=== Data extract ===
>>>

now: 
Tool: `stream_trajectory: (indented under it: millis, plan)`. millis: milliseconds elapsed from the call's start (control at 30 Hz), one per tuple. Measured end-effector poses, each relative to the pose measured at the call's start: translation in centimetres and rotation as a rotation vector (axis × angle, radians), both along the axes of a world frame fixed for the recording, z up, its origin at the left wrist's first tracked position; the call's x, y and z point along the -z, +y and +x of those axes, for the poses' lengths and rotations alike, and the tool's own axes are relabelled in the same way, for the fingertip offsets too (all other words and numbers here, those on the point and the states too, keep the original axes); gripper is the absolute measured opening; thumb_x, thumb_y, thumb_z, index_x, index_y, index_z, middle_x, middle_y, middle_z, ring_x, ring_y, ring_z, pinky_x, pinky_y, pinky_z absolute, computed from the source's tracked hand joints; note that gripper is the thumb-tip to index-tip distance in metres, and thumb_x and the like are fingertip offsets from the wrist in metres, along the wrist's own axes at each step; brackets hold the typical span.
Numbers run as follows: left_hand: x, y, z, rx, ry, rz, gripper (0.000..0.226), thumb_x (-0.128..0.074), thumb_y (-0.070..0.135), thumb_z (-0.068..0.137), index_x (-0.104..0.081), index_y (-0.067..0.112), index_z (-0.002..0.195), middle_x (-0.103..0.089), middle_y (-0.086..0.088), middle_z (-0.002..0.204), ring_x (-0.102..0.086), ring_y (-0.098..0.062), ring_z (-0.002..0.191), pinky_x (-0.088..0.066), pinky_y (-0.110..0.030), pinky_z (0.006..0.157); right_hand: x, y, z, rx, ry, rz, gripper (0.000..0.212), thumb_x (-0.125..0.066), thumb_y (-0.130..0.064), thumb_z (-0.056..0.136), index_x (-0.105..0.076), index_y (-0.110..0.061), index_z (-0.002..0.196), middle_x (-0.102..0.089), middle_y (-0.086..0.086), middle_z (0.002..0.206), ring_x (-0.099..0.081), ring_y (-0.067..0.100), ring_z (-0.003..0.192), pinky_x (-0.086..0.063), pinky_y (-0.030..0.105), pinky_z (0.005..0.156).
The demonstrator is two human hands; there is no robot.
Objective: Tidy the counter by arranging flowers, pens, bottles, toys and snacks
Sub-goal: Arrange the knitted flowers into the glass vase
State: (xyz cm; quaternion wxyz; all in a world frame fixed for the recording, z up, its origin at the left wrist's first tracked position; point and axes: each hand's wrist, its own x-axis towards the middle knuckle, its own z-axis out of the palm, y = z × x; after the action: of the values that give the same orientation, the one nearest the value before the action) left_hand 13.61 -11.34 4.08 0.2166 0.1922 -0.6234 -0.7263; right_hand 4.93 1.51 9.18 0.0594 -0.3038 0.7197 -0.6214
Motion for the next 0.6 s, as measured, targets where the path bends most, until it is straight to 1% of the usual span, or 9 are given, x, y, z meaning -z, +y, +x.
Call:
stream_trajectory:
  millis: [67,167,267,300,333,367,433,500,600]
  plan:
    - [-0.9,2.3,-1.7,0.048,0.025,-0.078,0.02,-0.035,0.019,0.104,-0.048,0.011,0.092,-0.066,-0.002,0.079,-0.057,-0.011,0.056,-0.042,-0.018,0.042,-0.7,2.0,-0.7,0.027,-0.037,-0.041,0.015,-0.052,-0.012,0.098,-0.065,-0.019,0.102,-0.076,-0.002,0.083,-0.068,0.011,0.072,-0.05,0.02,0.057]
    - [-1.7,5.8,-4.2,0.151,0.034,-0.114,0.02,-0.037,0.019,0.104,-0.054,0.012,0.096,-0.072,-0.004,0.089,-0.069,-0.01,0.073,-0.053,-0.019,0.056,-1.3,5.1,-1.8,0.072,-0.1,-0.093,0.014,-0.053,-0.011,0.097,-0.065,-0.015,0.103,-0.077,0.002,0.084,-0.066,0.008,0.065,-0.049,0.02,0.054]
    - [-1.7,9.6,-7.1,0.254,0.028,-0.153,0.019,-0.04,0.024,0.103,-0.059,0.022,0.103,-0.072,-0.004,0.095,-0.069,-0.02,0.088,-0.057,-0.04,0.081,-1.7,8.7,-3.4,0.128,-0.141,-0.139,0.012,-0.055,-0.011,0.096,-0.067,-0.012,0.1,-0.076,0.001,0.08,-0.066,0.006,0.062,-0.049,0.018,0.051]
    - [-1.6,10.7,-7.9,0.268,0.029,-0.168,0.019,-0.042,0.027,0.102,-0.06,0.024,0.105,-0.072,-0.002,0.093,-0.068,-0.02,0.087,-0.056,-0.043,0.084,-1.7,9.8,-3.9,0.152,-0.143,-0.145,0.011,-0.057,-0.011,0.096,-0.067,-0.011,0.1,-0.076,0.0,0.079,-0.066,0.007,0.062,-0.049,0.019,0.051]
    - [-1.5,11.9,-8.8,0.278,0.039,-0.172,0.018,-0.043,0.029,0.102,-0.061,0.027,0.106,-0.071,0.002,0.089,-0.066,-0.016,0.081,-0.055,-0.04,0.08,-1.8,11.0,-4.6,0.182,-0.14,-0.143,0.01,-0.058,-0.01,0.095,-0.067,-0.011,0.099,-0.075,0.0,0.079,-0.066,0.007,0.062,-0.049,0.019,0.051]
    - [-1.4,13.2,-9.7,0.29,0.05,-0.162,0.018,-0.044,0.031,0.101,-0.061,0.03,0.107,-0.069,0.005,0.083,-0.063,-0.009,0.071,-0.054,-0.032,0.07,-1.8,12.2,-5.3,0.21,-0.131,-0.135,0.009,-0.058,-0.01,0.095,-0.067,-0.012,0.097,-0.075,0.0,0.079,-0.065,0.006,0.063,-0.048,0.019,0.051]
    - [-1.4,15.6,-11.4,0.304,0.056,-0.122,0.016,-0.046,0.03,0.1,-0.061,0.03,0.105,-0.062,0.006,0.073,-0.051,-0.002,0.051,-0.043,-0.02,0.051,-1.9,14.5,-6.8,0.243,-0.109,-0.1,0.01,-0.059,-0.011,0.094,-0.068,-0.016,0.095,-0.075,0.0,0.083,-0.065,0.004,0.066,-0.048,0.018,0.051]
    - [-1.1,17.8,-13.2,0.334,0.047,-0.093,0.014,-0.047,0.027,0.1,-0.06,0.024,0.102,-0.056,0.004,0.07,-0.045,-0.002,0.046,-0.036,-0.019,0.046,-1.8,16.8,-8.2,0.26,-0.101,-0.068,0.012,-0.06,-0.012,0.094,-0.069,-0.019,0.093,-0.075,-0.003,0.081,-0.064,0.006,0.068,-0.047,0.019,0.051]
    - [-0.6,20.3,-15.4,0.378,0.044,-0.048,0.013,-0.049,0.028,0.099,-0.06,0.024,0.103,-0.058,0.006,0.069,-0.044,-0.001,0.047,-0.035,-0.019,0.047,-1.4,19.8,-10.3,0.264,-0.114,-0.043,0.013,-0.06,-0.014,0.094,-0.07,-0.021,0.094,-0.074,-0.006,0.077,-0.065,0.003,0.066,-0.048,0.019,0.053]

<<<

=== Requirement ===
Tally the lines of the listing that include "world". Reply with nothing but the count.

=== Solution to this problem ===
2